(ats) Le gouvernement bernois devra à nouveau se pencher sur le projet alternatif de contournement autoroutier Ouest de Bienne. Le Grand Conseil a adopté mercredi par 144 voix contre 1 une motion interpartis exigeant qu'il étudie sérieusement cette variante présentée par le comité citoyen "Axe ouest: pas comme ça".

Contrairement au projet officiel adopté par le Conseil fédéral, le modèle proposé par ce collectif estime que l'on peut réaliser le contournement Ouest en renonçant à la construction des deux jonctions à ciel ouvert au centre-ville. Ce tracé alternatif prévoit la construction d'un tunnel longeant la gare et le lac.

Dans sa réponse à une précédente motion, le gouvernement avait écarté ce modèle sans véritablement donner de raisons. Il estimait que cette proposition alternative était en principe réalisable, mais qu'elle désengorgerait moins bien les quartiers que le projet officiel. Il avait refusé de procéder à une étude détaillée.

Cette prise de position du gouvernement a suscité l'incompréhension des élus qui n'ont pas manqué de le lui faire savoir mercredi. Ils ont qualifié sa réponse d'insuffisante, de superficielle et de bâclée qualifiant même son attitude d'arrogante.
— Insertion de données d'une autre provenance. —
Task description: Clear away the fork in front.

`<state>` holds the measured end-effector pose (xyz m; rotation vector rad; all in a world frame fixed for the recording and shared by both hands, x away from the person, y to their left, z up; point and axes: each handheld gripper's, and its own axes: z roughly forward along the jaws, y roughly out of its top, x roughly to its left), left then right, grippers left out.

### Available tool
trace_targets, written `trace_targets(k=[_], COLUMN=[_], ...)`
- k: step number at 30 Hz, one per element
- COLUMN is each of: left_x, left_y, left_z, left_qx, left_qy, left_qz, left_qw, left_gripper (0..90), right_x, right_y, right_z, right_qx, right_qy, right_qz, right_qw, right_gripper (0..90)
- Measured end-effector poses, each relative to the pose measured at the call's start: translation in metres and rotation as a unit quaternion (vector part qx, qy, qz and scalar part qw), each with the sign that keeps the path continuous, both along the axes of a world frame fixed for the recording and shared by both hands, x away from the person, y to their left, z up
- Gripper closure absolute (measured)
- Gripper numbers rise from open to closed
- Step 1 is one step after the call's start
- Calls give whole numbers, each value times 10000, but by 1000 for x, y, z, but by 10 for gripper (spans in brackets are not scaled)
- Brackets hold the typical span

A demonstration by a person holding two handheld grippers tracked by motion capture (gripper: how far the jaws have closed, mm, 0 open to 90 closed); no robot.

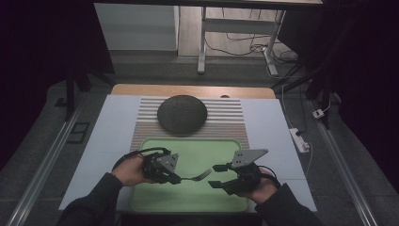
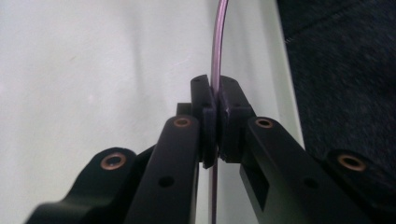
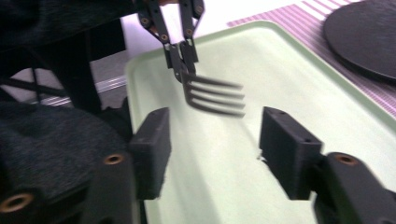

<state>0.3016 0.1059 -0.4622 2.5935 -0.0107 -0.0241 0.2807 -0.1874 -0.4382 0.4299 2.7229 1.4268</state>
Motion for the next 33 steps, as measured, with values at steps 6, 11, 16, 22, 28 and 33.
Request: trace_targets(k=[6,11,16,22,28,33], left_x=[0,0,0,-5,-11,-17], left_y=[5,9,16,28,40,46], left_z=[0,1,1,1,-2,-5], left_qx=[-4,20,20,-66,-180,-182], left_qy=[87,241,452,553,750,890], left_qz=[424,1009,1666,2366,3041,3487], left_qw=[9991,9946,9850,9700,9495,9328], left_gripper=[859,859,858,859,859,859], right_x=[-4,-6,-10,-16,-21,-26], right_y=[-6,-11,-19,-33,-45,-55], right_z=[-1,-2,-2,-5,-7,-9], right_qx=[-140,-126,-113,-243,-248,-236], right_qy=[-261,-292,-337,-275,-290,-296], right_qz=[-460,-715,-971,-1415,-1740,-1919], right_qw=[9985,9969,9946,9893,9840,9807], right_gripper=[322,259,177,71,10,0])
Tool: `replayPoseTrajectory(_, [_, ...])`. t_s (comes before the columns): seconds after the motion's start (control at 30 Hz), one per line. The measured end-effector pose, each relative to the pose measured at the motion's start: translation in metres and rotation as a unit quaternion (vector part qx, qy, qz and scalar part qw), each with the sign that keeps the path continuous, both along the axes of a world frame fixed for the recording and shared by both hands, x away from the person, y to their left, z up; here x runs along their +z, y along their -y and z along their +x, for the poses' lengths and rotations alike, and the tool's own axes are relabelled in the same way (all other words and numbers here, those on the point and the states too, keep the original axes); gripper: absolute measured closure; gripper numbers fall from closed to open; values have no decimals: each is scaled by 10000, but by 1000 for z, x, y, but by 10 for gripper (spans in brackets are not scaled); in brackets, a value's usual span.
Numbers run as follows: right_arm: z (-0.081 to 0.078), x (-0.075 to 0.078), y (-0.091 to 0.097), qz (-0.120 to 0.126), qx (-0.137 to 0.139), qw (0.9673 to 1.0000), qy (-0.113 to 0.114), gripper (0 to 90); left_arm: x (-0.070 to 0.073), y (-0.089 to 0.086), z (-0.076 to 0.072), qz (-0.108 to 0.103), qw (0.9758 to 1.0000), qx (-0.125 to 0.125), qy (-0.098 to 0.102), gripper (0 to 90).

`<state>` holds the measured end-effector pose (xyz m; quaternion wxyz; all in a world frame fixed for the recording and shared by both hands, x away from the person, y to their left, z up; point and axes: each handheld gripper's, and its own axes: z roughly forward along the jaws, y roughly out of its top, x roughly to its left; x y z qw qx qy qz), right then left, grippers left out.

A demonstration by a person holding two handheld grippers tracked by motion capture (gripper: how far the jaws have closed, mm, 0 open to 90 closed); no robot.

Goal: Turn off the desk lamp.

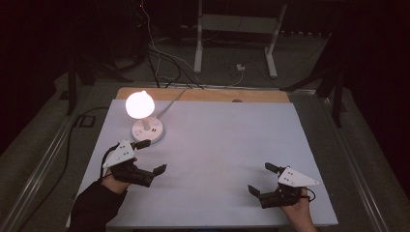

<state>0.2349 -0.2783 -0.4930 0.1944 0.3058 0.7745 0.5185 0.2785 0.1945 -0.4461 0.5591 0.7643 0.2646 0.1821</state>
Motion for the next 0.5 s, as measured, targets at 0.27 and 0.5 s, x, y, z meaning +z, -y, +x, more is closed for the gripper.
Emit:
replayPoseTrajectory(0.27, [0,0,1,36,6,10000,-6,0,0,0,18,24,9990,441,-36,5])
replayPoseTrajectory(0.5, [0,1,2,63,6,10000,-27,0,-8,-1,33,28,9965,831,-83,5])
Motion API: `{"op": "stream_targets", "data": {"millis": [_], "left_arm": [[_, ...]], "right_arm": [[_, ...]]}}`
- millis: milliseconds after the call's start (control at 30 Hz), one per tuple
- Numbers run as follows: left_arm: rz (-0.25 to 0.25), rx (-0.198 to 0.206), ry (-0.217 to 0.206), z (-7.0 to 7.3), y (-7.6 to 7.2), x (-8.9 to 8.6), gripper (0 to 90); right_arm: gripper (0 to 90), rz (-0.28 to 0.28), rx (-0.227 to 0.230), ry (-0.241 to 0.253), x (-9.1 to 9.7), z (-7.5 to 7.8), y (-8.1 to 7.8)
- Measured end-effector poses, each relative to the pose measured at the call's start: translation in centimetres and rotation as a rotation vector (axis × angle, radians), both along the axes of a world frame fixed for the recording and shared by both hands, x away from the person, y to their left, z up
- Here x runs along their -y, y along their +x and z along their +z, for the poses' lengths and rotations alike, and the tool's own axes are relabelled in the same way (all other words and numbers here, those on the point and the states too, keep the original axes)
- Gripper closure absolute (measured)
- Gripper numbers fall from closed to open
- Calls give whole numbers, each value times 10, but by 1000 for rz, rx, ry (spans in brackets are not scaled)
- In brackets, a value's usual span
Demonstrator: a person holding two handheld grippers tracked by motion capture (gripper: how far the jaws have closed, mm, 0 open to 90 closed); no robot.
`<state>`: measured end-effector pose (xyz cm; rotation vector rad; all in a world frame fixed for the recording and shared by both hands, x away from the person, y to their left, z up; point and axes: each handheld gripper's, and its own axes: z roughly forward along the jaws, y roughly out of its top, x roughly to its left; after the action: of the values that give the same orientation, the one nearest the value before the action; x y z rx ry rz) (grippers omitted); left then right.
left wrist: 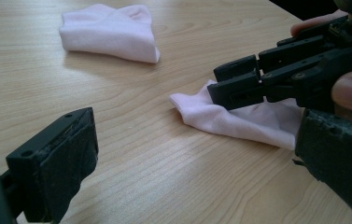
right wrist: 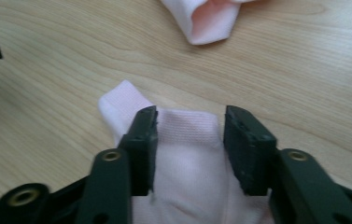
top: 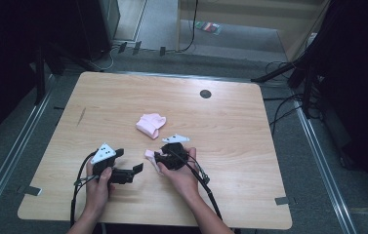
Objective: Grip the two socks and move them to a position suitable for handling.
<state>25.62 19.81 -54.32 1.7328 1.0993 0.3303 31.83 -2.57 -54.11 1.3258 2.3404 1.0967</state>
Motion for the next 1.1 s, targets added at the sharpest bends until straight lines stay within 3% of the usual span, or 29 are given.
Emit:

Avec les communes concernées par ce tracé et l'Office fédéral des routes (OFROU), le canton de Berne devra donc réaliser une étude comparative entre les deux projets. Il s'agira notamment de voir si le projet alternatif coûterait effectivement mois cher et s'il ne porterait pratiquement pas d'atteinte au paysage.

Fronde contre le projet

A Bienne, la mobilisation contre le projet officiel de contournement Ouest ne cesse de gagner de l'ampleur. "Je n'ai jamais senti un tel sentiment d'incompréhension face à un projet urbain d'envergure", a déclaré à la tribune le socialiste biennois Mohamed Hamdaoui.

L'ouverture des 2,3 km du contournement Ouest n'est pas prévue avant 2035. Les coûts du tracé officiel adopté par l'OFROU sont budgétisés à quelque 2,2 milliards de francs. Presque entièrement souterrain, ce contournement doit délester les quartiers d'habitation du trafic d'agglomération.